Bla g 2 is a major indoor cockroach allergen associated with the development of asthma. Antigenic determinants on Bla g 2 were analyzed by mutagenesis based on the structure of the allergen alone and in complex with monoclonal antibodies that interfere with IgE antibody binding. The structural analysis revealed mechanisms of allergen-antibody recognition through cation-π interactions. Single and multiple Bla g 2 mutants were expressed in Pichia pastoris and purified. The triple mutant K132A-K251A-F162Y showed a ~100 reduced capacity to bind IgE, while preserving the native molecular fold, as proven by X-ray crystallography. This mutant was still able to induce mast cell release. T-cell responses were assessed by analyzing Th1/Th2 cytokine production and CD4+ T-cell phenotype in PBMC cultures.
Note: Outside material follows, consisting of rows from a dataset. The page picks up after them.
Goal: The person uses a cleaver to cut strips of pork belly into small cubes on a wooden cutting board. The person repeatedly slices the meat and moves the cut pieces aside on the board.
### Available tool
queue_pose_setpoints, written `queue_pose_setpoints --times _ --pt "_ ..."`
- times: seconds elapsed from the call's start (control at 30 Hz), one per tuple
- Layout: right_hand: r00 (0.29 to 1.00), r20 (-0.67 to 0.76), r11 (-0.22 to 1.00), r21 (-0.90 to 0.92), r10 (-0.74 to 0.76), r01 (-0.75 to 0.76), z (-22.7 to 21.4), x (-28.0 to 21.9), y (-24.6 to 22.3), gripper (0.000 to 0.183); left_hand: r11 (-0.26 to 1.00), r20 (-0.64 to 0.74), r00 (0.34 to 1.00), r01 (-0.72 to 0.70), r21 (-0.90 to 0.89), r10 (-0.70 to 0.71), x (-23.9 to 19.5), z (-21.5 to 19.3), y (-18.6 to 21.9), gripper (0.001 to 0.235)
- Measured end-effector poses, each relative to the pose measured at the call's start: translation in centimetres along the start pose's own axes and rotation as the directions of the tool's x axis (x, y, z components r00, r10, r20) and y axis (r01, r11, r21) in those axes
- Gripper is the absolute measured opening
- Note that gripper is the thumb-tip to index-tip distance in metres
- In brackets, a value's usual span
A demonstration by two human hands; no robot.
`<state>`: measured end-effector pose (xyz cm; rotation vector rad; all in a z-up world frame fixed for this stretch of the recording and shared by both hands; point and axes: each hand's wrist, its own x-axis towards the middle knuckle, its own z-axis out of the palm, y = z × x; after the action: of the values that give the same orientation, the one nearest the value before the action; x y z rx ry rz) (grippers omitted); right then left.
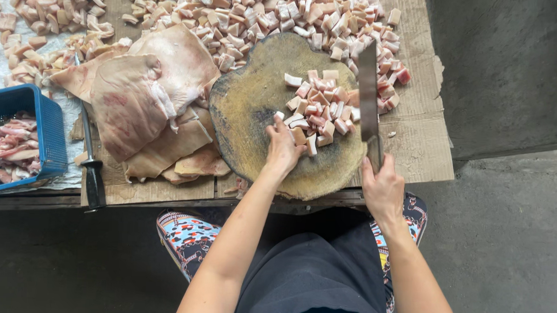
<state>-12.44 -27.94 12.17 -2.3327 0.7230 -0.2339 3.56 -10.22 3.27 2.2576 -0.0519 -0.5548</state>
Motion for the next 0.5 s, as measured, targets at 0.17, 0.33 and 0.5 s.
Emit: queue_pose_setpoints --times 0.17,0.33,0.5 --pt "0.992 -0.001 0.985 -0.120 0.127 -0.126 1.0 -0.3 2.3 0.040 0.992 0.117 0.993 -0.003 0.127 -0.012 1.7 0.2 2.6 0.134" --pt "0.889 0.212 0.912 -0.038 0.407 -0.409 0.7 0.2 1.1 0.038 0.839 0.013 0.984 -0.159 0.520 0.178 -2.3 3.6 2.2 0.145" --pt "0.847 0.281 0.856 0.132 0.451 -0.500 1.2 3.3 -1.7 0.036 0.829 -0.309 0.842 -0.252 0.499 0.442 2.9 7.5 2.8 0.138"
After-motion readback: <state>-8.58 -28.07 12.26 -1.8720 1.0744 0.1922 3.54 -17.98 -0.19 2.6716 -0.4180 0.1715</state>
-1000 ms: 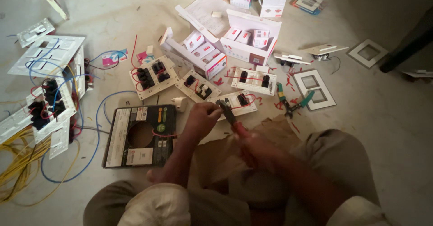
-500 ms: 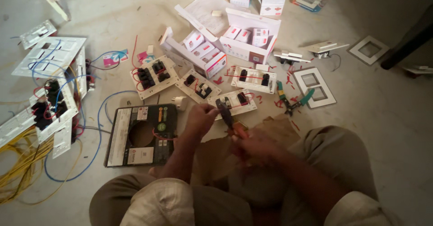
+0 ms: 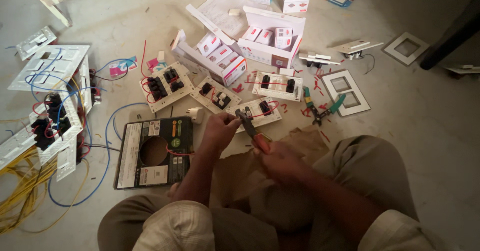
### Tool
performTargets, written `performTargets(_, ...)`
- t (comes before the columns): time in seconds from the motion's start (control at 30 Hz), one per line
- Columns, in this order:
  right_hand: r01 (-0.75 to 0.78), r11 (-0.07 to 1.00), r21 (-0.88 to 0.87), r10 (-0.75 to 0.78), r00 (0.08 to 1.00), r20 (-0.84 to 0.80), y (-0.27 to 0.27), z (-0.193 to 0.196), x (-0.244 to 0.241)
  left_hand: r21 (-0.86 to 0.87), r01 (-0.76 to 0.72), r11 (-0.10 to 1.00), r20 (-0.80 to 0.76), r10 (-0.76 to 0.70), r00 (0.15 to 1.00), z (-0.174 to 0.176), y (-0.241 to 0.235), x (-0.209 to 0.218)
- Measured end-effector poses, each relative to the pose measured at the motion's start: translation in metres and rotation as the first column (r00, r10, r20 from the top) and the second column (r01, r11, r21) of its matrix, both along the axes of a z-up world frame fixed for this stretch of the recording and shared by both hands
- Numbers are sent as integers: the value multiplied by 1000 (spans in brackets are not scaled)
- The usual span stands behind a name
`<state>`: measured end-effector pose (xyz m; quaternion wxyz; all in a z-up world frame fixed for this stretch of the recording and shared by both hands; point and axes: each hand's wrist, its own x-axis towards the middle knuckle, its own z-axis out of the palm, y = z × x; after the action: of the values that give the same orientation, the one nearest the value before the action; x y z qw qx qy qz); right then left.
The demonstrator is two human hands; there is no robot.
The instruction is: The person connects wires to electrical switches on a panel using a screwdriver and pliers, then fits various cover plates onto the switches.
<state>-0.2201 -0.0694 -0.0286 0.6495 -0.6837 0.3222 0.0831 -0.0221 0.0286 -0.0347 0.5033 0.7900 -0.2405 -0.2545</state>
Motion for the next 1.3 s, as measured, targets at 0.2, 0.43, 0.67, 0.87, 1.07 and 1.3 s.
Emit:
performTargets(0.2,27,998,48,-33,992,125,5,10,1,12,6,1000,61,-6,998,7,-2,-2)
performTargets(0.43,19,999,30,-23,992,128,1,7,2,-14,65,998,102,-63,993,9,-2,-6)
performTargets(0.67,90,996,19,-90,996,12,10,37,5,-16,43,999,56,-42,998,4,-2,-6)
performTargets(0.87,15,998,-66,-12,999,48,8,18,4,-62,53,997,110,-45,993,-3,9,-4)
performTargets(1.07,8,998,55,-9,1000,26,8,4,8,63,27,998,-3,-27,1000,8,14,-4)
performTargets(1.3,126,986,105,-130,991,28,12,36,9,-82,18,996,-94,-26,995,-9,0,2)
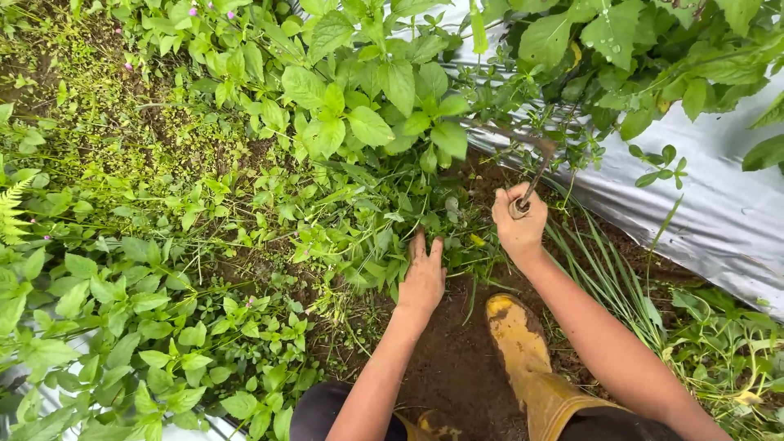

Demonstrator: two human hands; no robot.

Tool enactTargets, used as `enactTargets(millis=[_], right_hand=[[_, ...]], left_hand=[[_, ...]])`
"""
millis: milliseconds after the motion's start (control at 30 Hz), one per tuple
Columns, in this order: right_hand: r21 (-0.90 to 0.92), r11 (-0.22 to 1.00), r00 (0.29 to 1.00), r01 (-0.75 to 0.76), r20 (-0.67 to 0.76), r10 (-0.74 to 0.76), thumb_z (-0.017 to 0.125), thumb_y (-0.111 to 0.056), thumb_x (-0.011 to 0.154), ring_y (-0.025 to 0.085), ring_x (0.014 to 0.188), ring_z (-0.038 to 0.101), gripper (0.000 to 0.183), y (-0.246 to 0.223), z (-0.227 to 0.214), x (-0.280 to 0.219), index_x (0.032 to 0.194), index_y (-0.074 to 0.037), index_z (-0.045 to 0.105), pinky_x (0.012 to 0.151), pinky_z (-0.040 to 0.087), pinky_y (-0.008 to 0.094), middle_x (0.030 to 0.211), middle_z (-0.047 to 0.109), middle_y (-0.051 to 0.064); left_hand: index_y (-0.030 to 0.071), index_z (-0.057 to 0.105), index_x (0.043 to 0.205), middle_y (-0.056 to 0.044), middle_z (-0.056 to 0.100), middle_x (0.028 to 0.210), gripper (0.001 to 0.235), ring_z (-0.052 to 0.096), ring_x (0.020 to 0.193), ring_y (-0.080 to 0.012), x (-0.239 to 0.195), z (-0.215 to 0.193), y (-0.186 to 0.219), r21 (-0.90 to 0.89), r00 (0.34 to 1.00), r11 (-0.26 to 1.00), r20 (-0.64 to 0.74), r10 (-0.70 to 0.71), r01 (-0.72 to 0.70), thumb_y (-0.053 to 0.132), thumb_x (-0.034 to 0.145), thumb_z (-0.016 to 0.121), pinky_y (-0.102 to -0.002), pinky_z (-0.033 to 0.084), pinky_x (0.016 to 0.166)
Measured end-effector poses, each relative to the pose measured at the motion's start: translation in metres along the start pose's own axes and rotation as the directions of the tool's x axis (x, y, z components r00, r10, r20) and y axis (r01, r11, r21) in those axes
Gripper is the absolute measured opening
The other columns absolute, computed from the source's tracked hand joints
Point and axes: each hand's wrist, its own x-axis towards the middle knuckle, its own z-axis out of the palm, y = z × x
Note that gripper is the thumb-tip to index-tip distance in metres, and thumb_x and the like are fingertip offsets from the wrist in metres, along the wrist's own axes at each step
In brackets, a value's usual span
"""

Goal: The person uses a small hand hoe to loosen soil and uproot weeds along the edge of a garden bed covered with white plastic mulch. They repeatedly scrape the ground, pull out the loosened weeds by hand, and gather them into a pile.

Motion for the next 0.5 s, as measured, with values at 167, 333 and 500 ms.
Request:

Whereas T-cell activating capacity was similar for the KKF mutant and Bla g 2 based on CD25 expression, the KKF mutant was a weaker inducer of the Th2 cytokine IL-13. Furthermore, this mutant induced IL-10 from a non-T-cell source at higher levels that those induced by Bla g 2. Our findings demonstrate that a rational design of site-directed mutagenesis was effective in producing a mutant with only 3 amino acid substitutions that maintained the same fold as wild type Bla g 2. These residues, which were involved in IgE antibody binding, endowed Bla g 2 with a T cell modulatory capacity. The antigenic analysis of Bla g 2 will be useful for the subsequent development of recombinant allergen vaccines.